Visualization by Analogy • Simplest version is again reducible from MAX- CLIQUE • We will now use a probabilistic argument to create a Markov chain www.vistrails.org

How does it work? • Module compatibility: prior f : M 2 → [ 0 , 1 ] • • Independent of graph topology • Probability of match between a pair • Dependent of graph topology • Linear combination of probability of match in the neighborhood pairs and data • This is a Markov chain! www.vistrails.org

How does it work? • Graph product G of the two input graphs • each vertex in G represents a possible match • similarity is then defined as π = α A ( G ) π +( 1 − α ) c ( G ) = M G π • is an eigenvector of M G π • It is the limit distribution of the transition matrix www.vistrails.org

How does it work? G A × G B G A G B www.vistrails.org

How does it work?
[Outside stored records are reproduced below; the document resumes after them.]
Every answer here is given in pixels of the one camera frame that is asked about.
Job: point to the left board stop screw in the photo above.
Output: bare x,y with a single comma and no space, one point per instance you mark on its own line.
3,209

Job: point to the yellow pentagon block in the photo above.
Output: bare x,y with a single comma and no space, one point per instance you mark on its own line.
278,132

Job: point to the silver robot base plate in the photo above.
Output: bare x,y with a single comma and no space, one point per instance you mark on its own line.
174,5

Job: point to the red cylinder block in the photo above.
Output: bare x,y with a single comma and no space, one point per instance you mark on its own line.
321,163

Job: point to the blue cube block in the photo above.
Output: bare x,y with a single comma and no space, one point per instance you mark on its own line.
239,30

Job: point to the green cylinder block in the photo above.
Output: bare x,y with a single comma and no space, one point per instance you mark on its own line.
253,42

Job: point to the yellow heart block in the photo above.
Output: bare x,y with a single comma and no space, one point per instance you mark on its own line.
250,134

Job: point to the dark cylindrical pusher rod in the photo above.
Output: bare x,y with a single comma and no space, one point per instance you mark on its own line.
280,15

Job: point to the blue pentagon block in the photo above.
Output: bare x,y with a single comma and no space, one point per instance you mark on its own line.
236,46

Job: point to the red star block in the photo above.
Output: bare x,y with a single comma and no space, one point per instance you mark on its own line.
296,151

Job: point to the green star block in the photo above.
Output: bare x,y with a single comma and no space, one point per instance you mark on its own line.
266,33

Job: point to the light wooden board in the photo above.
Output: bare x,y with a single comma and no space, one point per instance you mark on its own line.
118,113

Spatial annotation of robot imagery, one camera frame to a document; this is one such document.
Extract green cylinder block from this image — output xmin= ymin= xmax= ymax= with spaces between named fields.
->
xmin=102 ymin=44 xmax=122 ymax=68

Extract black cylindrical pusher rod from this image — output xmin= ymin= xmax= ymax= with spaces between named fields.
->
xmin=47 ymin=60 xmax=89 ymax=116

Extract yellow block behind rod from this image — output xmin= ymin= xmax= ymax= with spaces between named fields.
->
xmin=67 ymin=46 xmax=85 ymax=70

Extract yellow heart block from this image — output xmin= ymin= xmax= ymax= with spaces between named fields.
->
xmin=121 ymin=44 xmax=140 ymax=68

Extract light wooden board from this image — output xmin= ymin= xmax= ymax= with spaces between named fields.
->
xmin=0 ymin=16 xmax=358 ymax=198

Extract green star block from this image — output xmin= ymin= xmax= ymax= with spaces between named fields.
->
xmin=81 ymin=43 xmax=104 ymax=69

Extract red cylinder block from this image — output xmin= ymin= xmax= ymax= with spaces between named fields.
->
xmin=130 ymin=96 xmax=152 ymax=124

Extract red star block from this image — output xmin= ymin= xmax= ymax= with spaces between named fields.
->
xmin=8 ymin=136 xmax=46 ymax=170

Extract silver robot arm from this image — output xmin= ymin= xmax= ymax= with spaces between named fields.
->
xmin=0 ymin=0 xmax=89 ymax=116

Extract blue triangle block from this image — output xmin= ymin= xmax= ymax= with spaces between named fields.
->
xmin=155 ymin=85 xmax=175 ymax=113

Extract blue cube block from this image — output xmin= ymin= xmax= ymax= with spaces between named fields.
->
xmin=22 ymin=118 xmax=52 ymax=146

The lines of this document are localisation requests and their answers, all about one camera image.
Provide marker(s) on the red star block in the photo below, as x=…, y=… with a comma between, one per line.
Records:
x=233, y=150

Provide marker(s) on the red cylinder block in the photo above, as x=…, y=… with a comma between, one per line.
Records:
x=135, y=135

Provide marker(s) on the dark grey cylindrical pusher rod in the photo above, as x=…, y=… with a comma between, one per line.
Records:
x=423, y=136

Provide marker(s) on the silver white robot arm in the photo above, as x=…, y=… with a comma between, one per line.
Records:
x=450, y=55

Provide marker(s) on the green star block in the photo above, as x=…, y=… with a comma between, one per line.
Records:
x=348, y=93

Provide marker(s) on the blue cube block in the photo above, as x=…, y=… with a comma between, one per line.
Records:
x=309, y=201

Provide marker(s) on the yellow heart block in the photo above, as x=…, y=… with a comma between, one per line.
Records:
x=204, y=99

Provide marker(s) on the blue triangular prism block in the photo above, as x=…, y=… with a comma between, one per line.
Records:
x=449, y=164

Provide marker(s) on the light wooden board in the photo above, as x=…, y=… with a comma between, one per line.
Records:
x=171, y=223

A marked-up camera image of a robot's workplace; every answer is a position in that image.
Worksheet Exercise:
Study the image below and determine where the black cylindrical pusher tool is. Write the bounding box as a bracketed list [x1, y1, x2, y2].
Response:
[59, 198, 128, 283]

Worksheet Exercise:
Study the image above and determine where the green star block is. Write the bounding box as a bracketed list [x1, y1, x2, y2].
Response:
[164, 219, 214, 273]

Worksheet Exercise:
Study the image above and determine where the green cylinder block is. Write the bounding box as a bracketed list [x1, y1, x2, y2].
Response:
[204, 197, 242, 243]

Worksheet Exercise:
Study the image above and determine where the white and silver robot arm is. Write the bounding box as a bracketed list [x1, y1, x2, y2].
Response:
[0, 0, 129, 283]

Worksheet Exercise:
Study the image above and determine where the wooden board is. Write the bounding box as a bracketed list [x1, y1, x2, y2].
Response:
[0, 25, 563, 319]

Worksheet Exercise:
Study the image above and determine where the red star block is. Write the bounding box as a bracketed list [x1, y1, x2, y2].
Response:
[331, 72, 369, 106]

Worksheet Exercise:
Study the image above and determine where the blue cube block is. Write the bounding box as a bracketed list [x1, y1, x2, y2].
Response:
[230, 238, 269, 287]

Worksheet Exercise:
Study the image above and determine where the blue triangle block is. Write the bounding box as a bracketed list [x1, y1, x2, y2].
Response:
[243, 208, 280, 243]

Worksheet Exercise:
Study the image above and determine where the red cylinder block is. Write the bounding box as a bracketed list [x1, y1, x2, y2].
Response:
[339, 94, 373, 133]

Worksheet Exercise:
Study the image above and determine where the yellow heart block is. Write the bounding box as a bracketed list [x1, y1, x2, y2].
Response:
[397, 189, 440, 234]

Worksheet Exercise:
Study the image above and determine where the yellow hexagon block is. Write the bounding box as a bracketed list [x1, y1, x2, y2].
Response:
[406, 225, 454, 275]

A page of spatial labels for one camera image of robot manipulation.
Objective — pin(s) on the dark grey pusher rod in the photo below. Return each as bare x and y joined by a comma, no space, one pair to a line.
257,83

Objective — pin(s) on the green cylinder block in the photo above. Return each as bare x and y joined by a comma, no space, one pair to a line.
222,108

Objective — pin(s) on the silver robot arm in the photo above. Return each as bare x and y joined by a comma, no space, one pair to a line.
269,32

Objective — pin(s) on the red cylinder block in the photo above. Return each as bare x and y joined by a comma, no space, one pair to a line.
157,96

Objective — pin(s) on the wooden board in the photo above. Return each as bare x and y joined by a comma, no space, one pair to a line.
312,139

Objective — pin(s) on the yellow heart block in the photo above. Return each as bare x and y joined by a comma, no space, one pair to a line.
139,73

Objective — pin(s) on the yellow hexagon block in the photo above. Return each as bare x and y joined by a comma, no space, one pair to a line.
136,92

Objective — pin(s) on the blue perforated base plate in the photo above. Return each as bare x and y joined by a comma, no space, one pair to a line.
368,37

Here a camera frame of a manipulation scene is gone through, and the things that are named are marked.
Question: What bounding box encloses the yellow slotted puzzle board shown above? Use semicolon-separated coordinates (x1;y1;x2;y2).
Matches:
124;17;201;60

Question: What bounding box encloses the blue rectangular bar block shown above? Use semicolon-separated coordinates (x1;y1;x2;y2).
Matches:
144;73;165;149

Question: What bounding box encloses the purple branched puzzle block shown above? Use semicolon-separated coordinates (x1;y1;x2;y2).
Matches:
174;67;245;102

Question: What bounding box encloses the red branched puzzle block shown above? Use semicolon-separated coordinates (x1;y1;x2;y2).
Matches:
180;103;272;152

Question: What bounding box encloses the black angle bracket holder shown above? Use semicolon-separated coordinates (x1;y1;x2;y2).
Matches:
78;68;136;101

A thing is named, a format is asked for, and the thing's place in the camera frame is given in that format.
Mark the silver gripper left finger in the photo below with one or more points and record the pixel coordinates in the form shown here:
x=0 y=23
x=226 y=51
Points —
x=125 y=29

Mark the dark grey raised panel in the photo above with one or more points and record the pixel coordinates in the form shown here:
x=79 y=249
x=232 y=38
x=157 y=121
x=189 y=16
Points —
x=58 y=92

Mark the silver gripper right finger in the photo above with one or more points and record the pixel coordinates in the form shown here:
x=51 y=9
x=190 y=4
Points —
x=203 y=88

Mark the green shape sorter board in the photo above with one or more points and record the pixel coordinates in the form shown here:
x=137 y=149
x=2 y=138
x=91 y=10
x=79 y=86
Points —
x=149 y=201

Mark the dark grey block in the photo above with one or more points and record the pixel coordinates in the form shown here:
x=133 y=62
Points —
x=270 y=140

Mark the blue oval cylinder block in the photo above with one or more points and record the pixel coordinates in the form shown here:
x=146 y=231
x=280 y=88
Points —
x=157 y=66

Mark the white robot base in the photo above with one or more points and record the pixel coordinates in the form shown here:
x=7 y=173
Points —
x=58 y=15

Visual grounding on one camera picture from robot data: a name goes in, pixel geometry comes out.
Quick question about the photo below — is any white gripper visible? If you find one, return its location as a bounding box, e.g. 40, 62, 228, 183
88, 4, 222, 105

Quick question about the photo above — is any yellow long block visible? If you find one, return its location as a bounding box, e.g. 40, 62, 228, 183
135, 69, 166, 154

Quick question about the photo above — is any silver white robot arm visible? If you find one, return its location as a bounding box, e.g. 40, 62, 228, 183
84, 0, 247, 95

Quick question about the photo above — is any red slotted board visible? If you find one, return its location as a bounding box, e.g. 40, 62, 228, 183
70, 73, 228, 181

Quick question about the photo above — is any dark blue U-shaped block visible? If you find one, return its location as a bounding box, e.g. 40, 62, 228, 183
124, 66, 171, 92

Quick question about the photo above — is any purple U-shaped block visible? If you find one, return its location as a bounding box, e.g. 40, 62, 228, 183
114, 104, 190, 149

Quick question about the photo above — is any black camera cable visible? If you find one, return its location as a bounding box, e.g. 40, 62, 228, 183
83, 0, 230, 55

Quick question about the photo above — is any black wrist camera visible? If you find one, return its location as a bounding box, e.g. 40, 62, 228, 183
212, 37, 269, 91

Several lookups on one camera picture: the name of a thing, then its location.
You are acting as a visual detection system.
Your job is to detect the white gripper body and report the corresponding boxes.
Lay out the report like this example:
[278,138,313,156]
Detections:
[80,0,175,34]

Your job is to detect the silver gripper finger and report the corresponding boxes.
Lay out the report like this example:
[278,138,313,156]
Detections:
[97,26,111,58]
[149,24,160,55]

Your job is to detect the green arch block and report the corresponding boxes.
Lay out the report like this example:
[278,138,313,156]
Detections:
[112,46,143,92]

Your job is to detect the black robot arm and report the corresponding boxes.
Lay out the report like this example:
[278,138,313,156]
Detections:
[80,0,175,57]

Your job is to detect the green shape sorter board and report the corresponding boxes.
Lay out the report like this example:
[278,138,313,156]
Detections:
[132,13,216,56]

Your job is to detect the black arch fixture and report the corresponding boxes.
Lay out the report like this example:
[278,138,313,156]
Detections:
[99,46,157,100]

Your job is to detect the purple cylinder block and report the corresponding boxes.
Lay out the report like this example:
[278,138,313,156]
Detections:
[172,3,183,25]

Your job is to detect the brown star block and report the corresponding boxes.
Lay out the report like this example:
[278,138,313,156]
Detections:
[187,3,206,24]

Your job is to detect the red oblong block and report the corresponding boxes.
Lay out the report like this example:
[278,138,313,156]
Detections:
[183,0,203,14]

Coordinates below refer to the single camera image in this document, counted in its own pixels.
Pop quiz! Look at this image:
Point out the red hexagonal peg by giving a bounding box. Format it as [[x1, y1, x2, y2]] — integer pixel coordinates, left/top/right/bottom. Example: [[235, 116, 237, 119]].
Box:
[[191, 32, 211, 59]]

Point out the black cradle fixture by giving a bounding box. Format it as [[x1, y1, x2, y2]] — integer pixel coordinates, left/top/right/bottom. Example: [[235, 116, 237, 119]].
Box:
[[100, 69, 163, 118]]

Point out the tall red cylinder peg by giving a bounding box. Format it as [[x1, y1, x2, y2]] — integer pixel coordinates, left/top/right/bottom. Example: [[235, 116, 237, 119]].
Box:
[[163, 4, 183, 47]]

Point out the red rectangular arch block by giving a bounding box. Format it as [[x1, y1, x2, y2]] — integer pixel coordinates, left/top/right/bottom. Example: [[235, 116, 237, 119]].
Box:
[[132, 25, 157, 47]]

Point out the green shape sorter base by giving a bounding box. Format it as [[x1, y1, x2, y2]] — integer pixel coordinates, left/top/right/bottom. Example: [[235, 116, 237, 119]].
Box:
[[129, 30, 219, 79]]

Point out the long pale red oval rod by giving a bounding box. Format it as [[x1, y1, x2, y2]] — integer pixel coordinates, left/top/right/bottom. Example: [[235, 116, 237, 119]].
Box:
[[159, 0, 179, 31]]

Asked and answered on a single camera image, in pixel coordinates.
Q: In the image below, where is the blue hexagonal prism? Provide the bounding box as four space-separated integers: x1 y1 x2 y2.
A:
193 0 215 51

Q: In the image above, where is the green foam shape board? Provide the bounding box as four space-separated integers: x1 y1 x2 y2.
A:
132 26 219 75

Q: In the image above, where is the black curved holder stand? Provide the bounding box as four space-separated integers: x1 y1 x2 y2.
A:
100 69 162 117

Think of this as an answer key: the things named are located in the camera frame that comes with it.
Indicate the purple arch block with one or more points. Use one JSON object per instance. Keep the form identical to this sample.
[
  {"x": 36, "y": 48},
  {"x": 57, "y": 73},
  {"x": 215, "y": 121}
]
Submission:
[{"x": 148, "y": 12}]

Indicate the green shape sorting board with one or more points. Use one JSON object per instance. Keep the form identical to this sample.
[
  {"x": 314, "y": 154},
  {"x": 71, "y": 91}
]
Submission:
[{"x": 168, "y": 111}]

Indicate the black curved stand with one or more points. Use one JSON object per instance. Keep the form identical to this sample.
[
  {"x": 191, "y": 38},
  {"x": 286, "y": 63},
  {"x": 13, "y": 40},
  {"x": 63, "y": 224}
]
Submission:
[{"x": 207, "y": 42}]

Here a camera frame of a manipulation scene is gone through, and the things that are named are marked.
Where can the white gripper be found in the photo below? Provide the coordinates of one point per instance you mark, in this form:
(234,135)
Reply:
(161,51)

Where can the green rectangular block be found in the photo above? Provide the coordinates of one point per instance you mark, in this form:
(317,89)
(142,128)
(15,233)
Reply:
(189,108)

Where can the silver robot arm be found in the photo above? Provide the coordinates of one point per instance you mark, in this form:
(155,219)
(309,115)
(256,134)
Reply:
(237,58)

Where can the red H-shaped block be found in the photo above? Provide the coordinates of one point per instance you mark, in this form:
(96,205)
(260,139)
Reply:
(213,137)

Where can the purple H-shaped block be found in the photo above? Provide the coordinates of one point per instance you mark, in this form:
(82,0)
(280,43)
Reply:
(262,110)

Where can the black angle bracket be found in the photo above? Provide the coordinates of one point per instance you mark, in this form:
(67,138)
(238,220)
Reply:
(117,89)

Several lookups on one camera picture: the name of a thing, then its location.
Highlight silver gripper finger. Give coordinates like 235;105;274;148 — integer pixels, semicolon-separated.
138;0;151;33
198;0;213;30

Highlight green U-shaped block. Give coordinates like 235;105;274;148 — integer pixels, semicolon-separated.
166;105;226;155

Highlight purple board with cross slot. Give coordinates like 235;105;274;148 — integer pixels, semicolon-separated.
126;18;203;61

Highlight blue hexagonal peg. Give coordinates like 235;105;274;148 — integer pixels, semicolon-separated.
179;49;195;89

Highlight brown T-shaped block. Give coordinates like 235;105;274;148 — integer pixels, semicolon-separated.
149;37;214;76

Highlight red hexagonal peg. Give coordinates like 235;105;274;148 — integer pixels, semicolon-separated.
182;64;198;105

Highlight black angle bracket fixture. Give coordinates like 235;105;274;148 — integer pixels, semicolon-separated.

Each node is assigned some initial value. (It doesn’t matter which, as long as the values sum to one!) www.vistrails.org

How does it work? p k ( a 0 → b 0 ) p k ( a 0 → b 1 ) p k ( a 0 → b 3 ) p k ( a 0 → b 2 ) p k ( a 1 → b 0 ) www.vistrails.org

How does it work? p k +1 ( a 0 → b 0 ) = (1 − α ) c ( a 0 , b 0 ) + α/ 3 ( p k ( a 0 → b 3 )+ p k ( a 0 → b 1 )+ p k ( a 0 → b 0 ) p k ( a 1 → b 0 )) p k ( a 0 → b 1 ) p k ( a 0 → b 3 ) p k ( a 0 → b 2 ) p k ( a 1 → b 0 ) www.vistrails.org

How does it work? p k +1 ( a 0 → b 0 ) = (1 − α ) c ( a 0 , b 0 ) + α/ 3 ( p k ( a 0 → b 3 )+ p k ( a 0 → b 1 )+ p k ( a 1 → b 0 )) www.vistrails.org

How does it work? p k +1 ( a 0 → b 0 ) = (1 − α ) c ( a 0 , b 0 ) + α/ 3 ( p k ( a 0 → b 3 )+ p k ( a 0 → b 1 )+ c ( a 0 , b 0 ) p k ( a 1 → b 0 )) www.vistrails.org

How does it work? p k +1 ( a 0 → b 0 ) = (1 − α ) c ( a 0 , b 0 ) + α/ 3 ( p k ( a 0 → b 3 )+ p k ( a 0 → b 1 )+ c ( a 0 , b 0 ) p k ( a 1 → b 0 )) Do it for all nodes, until convergence www.vistrails.org

How does it work? • is defined over graph product π • For each module in the second pipeline, pick maximal value of on first pipeline: this is the π match • Many others possible www.vistrails.org

The matching algorithm www.vistrails.org

Failure Modes • Analogies are not fool-proof www.vistrails.org

Case study • Creating a complex visualization out of simple ones • (demo) www.vistrails.org

Discussion • If your system can encode actions as functions on the space of objects of interest, store these explicitly • That will be your “version tree” - everything else is just the same • Easy to incorporate domain-specific knowledge in analogies: change and c ( G ) A ( G ) www.vistrails.org

Acknowledgments • Sarang Joshi, Suresh Venkatasubramanian, Erik Anderson, João Comba • VisTrails dev team • Many open source packages and devs: VTK, SciPy, teem, matplotlib • VisTrails is open source! http://www.vistrails.org • Shameless plug: Visit the SCI booth! • NSF, DOE, IBM Faculty Award www.vistrails.org

Thank you! • Questions? www.vistrails.org

Too much data • We are better off with visualization systems than without - but it’s still pretty messy www.vistrails.org

Video www.vistrails.org

Querying and Creating Visualizations by Analogy Carlos E. - PowerPoint PPT Presentation

Querying and Creating Visualizations by Analogy Carlos E. Scheidegger, Huy T. Vo, David Koop, Juliana Freire, Cludio T. Silva SCI Institute, School of Computing University of Utah Outline Provenance reuse We have all this rich

Why do imitation and analogy fail? Why do imitation and analogy fail? Imitation Imitation

Reflection-based Word Attribute Transfer Background Analogy Analogy in the embedding space

OUTLINE Introduction to Analogous System. Force-Voltage Analogy. Force-Current Analogy.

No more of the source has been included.